Directions: Look for the line containing "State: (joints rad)" and the line containing "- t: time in" in the entries below. Copy those two and all lines between them exactly, leaving out pictures.

Data extract:
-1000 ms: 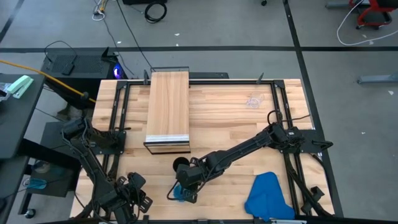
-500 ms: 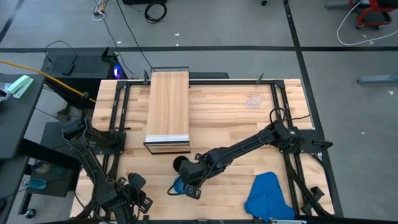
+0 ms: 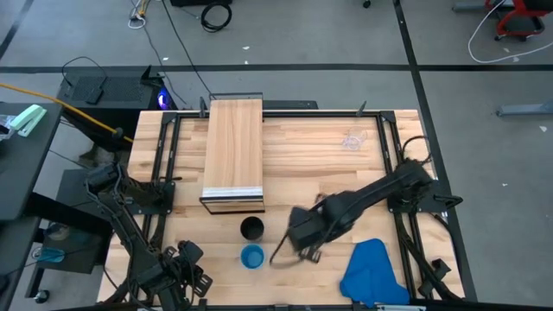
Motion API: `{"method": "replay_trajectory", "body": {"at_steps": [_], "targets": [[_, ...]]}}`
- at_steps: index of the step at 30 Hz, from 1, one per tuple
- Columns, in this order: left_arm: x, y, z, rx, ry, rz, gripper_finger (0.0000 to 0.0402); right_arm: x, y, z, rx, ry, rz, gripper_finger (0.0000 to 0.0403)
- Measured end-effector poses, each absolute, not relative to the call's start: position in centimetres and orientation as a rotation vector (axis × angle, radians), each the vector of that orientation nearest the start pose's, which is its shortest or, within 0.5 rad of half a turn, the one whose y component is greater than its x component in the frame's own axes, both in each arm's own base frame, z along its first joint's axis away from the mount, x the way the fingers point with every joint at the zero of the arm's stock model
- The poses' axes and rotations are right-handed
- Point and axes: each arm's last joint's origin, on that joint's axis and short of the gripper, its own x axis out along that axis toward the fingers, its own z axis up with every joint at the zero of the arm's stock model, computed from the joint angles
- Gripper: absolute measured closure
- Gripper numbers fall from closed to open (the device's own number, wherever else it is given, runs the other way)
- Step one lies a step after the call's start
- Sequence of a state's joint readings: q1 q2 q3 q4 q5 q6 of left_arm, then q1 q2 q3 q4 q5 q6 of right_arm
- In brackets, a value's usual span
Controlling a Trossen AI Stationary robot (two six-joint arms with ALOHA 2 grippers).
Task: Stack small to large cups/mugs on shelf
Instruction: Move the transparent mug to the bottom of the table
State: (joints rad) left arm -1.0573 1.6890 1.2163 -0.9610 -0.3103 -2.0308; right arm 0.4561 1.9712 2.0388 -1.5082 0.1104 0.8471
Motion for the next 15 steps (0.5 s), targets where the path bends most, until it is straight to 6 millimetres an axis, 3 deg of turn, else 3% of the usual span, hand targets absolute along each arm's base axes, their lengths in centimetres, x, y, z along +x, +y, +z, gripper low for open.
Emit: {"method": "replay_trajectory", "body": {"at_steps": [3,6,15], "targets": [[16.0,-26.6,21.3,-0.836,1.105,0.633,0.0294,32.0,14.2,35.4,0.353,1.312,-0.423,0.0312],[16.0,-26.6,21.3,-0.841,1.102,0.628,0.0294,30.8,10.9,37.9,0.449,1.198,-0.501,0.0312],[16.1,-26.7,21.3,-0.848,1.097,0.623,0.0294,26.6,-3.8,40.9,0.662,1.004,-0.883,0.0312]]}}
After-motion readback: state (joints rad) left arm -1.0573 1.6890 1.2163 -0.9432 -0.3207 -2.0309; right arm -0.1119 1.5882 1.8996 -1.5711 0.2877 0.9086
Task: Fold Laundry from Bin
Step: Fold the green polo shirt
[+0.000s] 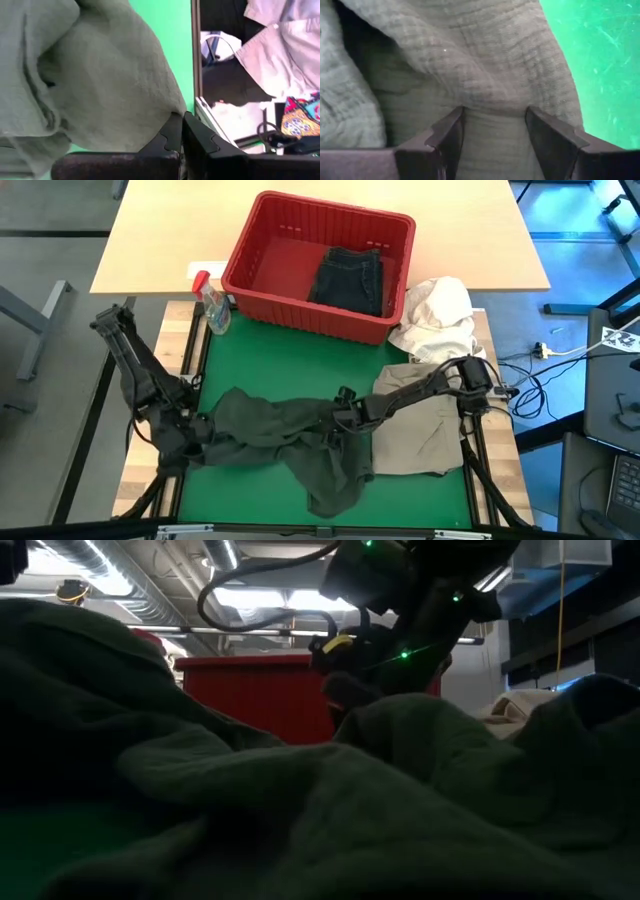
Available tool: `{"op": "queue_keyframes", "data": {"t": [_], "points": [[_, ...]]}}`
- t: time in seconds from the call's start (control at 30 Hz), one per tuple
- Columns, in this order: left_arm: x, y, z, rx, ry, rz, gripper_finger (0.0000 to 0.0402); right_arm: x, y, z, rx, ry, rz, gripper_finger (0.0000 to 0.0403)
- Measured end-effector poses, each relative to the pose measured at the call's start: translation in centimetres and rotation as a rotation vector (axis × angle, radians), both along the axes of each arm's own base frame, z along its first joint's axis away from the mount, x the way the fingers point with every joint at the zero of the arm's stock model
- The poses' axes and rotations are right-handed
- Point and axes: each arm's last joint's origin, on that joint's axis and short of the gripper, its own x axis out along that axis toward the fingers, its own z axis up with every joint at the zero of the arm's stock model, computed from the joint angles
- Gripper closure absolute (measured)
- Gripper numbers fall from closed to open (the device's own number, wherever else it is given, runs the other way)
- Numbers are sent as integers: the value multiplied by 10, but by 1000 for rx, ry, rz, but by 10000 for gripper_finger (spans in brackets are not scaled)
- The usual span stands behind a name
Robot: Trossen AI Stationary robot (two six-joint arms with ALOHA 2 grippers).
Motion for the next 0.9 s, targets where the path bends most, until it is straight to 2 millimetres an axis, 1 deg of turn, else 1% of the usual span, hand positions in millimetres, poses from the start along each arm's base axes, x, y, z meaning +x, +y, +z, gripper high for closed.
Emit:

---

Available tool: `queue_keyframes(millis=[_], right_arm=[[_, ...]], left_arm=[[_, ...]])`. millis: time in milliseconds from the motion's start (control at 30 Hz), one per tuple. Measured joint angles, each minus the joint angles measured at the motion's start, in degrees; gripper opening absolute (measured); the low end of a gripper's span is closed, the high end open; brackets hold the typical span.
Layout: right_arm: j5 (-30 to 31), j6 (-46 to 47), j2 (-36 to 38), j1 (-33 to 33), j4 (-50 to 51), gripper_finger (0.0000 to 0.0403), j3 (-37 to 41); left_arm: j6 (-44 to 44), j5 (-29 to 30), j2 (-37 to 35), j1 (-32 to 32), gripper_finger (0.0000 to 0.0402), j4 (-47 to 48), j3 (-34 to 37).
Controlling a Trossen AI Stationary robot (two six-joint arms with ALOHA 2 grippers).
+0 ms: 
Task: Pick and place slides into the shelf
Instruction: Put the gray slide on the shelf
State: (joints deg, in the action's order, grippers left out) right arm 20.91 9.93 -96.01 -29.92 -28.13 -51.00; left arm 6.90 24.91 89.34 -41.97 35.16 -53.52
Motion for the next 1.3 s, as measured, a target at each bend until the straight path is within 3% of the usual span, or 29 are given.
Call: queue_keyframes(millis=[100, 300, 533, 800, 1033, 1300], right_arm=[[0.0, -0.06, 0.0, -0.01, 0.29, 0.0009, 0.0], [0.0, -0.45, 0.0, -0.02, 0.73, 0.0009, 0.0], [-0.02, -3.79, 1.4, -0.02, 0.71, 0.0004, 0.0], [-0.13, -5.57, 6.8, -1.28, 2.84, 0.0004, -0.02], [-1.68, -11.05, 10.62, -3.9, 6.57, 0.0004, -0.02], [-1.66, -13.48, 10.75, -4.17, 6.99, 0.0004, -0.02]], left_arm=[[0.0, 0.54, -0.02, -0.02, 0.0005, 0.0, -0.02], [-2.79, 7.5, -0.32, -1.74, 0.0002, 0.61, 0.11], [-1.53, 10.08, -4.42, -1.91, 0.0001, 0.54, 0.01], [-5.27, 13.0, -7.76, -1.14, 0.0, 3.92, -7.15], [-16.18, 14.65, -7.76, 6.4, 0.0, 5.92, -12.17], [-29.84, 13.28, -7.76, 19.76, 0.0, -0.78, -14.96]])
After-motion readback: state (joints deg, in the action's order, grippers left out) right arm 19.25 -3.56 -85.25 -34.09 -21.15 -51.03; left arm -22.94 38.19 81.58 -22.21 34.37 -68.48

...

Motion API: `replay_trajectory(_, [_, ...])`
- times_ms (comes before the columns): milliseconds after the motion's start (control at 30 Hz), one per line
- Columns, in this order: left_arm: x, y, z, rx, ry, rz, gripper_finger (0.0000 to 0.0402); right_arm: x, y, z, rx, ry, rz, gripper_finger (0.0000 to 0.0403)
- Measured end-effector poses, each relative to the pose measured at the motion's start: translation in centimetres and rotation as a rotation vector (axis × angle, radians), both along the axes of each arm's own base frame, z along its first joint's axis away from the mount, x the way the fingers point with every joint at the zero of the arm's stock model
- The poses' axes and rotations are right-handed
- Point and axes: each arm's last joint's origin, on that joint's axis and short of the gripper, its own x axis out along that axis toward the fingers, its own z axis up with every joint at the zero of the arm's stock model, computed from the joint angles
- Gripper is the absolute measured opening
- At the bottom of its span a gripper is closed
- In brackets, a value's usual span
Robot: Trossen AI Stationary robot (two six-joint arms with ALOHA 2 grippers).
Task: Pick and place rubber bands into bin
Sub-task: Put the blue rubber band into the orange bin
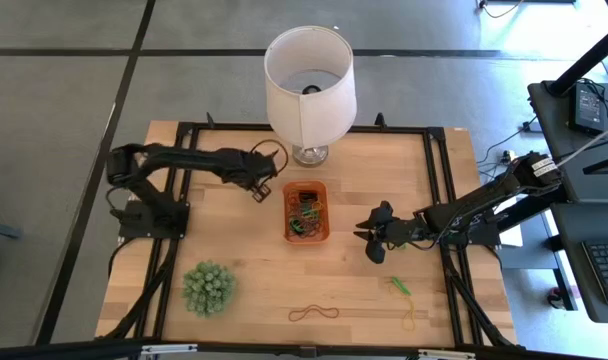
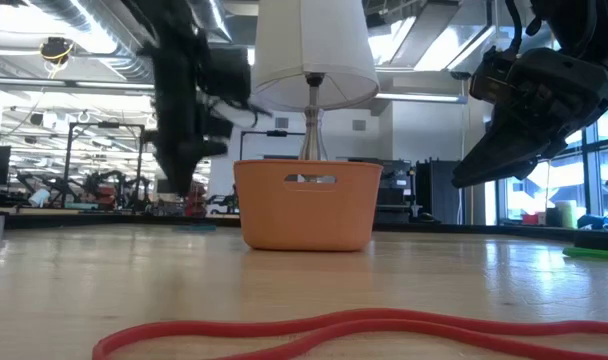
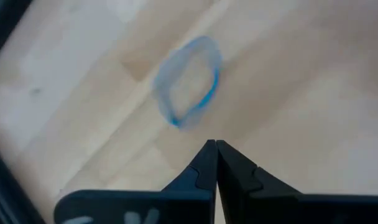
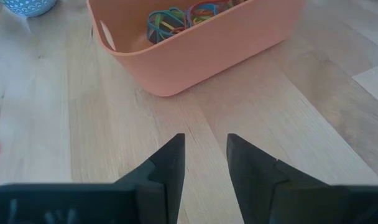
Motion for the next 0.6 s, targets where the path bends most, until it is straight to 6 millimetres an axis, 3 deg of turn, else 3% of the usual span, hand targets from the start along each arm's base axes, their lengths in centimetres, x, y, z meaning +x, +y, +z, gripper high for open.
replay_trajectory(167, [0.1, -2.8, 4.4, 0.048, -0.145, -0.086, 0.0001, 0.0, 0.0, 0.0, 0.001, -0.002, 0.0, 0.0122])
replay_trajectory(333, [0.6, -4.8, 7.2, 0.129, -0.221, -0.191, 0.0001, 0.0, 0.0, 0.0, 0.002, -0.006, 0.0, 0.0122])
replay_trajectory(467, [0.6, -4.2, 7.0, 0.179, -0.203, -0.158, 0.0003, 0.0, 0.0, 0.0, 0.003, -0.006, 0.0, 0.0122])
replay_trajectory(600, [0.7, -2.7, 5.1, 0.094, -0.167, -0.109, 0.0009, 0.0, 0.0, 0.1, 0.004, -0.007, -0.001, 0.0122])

Answer space:
State: (joints rad) left arm -1.0573 1.6890 1.2163 -0.9610 -0.3103 -2.0308; right arm 0.4561 1.9712 2.0388 -1.5082 0.1104 0.8471
Motion for the next 15 steps (0.5 s), targets where the path bends most, until it is straight to 6 millimetres an axis, 3 deg of turn, else 3% of the usual span, hand targets absolute along each arm's base axes, their lengths in centimetres, x, y, z along +x, +y, +z, gripper low for open.
Emit: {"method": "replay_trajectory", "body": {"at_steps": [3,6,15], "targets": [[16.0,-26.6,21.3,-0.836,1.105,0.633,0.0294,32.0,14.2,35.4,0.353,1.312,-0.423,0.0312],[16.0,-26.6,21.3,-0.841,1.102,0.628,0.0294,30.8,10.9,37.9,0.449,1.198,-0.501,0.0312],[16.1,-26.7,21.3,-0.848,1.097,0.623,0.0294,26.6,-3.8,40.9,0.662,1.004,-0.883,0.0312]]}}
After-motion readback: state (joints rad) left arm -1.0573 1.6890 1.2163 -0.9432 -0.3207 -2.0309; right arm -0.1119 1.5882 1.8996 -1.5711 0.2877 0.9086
Task: Fold Laundry from Bin
Step: Fold the green polo shirt
[+0.000s] 
Available tool: `{"op": "queue_keyframes", "data": {"t": [_], "points": [[_, ...]]}}`
- t: time in seconds from the call's start (control at 30 Hz), one per tuple

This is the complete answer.